Os mercados financeiros reagiram bem ao acordo, com um aumento de 8,09% nas ações da Bolsa local — que haviam caído 13% desde o início dos protestos — e o peso se valorizou, depois de queda recorde na quarta-feira.

Os partidos do governo (além da UDI, a Renovação Nacional, de Piñera,  e o Evolução Política) a princípio eram contra a possibilidade de uma assembleia exclusiva. Eles aceitaram esta possibilidade na negociação  em troca do alto quórum de dois terços, proporção que nenhuma coalizão política conseguiu ter no Parlamento desde 1990. Todos os partidos participaram do acordo, exceto o comunista (PCCh), que, após uma reunião na terça-feira, se afastou das negociações, dizendo-se contrário ao quórum de dois terços, que permitiria que uma minoria bloqueasse os debates constituintes.

No entanto, a Frente Ampla, coalizão de esquerda formada em 2017 e que ficou em terceiro na eleição presidencial daquele ano, com 20% dos votos, participou do acordo.

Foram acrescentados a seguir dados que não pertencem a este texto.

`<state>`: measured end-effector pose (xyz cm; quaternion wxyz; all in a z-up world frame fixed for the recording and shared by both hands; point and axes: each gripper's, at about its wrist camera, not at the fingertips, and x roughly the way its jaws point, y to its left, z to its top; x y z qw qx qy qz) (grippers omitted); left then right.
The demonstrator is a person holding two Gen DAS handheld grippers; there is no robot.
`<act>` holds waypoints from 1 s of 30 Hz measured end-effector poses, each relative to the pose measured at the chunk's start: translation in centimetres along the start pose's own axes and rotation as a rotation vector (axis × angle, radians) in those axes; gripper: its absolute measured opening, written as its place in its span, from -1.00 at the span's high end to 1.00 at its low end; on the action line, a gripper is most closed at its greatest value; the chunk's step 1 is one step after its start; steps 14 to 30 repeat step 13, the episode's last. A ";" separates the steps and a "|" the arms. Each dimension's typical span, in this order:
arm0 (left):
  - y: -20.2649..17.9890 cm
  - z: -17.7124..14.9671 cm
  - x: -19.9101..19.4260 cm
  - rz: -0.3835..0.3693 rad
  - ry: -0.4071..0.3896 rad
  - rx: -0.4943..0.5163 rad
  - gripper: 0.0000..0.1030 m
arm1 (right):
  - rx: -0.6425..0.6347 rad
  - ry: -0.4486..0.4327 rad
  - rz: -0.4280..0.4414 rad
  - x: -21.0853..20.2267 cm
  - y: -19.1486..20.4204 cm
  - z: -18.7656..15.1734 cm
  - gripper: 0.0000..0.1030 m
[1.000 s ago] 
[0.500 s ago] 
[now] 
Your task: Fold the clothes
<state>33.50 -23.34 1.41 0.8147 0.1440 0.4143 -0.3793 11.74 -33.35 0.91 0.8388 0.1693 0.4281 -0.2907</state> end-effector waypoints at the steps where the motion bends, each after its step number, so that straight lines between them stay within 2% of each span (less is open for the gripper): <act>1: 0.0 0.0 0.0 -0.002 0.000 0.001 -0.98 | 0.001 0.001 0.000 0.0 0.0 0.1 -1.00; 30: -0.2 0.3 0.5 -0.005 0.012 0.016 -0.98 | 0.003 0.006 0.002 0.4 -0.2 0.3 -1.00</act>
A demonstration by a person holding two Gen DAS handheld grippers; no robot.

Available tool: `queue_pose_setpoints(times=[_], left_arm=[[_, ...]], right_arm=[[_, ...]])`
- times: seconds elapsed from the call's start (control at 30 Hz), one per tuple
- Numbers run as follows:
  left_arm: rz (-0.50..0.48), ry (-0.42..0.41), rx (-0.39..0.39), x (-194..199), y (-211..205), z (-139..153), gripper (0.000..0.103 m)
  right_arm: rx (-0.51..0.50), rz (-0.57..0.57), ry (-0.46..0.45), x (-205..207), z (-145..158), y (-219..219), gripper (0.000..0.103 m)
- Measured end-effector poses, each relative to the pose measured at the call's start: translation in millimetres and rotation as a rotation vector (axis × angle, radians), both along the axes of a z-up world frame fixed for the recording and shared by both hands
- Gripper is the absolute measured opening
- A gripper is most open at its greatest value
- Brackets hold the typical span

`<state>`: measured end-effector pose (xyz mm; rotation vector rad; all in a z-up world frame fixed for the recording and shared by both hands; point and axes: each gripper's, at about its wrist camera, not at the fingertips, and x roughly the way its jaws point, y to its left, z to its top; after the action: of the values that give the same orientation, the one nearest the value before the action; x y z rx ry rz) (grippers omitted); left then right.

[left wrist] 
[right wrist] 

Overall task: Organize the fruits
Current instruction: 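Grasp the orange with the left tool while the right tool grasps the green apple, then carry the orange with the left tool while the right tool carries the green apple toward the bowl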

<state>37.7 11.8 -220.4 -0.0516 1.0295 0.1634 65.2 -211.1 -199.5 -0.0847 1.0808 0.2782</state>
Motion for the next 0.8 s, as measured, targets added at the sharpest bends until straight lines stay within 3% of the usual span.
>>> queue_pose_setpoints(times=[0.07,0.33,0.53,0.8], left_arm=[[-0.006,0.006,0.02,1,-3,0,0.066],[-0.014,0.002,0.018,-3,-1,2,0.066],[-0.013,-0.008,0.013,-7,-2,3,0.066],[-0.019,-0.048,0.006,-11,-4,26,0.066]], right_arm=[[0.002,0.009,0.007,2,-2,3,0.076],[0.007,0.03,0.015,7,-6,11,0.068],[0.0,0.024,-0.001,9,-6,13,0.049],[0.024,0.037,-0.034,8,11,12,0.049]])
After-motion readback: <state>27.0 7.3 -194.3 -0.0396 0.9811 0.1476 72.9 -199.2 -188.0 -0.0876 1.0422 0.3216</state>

Os próprios dirigentes do PCCh, mais tarde, disseram que apoiarão o processo e participarão dele.

A eleição dos membros do órgão constituinte acontecerá em outubro de 2020, sob o sistema de sufrágio universal obrigatório — uma diferença em relação ao sistema eleitoral atual do Chile, onde o voto é facultativo e a participação eleitoral foi de menos de 50% nas duas últimas eleições nacionais.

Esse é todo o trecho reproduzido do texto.